**Instructions to follow:**
What lines in the data hold the string "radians"? Show them.
--
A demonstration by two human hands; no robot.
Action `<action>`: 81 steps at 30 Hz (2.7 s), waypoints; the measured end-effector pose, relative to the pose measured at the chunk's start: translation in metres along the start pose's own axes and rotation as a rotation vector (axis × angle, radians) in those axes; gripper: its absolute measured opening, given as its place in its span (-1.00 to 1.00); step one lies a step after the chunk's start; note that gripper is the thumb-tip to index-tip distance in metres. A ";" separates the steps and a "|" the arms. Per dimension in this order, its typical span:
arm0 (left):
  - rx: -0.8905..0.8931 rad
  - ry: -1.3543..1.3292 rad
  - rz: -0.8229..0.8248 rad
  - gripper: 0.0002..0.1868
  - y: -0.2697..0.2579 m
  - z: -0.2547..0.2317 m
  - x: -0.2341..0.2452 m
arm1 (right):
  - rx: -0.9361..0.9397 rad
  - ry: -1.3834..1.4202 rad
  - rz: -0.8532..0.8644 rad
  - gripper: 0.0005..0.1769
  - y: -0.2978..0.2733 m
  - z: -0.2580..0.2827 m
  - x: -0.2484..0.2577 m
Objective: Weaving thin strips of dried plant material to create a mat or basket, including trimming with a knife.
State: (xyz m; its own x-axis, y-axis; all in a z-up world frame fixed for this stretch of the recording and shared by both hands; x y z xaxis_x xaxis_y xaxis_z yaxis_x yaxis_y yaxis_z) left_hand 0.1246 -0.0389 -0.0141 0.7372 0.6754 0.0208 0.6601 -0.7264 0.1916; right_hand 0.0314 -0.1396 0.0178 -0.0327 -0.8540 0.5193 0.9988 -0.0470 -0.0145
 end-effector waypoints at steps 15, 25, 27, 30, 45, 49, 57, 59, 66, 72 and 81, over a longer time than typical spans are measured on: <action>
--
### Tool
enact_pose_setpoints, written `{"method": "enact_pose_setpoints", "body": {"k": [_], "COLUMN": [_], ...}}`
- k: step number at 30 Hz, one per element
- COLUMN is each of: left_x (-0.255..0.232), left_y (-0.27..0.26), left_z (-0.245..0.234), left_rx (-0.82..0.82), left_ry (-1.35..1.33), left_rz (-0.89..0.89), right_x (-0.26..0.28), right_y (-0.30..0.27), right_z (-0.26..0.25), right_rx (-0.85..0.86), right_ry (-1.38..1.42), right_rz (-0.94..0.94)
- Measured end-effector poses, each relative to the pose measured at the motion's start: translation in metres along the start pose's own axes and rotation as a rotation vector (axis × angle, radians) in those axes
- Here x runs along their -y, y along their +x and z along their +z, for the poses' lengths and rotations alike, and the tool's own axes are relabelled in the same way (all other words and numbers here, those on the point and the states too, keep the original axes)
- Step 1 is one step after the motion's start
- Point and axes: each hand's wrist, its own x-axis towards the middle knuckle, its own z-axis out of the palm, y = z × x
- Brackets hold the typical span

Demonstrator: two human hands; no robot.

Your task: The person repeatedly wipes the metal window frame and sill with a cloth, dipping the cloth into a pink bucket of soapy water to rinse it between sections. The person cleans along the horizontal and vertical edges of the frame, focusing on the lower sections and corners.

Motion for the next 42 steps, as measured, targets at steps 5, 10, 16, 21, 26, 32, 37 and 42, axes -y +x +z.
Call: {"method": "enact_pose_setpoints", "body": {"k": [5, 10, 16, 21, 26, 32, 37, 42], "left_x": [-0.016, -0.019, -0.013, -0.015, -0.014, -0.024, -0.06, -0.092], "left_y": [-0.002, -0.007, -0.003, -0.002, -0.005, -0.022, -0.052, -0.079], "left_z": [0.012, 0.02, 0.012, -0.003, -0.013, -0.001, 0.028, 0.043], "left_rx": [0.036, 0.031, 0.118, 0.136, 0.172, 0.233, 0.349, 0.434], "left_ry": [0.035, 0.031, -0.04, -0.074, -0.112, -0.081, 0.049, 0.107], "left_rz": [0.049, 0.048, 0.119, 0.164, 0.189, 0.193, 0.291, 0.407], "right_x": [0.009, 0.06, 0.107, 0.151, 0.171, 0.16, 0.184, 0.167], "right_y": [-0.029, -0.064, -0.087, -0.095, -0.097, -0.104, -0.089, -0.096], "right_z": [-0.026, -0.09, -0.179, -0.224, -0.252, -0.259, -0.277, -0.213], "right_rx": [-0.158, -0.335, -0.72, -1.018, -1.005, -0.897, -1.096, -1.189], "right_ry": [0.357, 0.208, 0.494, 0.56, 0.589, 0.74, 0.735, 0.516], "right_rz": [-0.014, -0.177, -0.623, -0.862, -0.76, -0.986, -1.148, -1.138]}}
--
**Solution:**
Action `<action>`: 81 steps at 30 Hz (2.7 s), waypoints; the measured end-effector pose, relative to the pose measured at the chunk's start: translation in metres along the start pose's own axes and rotation as a rotation vector (axis × angle, radians) in those axes; gripper: its absolute measured opening, given as its place in its span (-1.00 to 1.00); step one lies a step after the chunk's start; note that gripper is the thumb-tip to index-tip distance in metres. A ";" separates the steps and a "|" the arms. Per dimension in this order, its typical span:
- Measured end-effector poses, each relative to the pose measured at the motion's start: translation in metres along the start pose's own axes and rotation as a rotation vector (axis × angle, radians) in those axes

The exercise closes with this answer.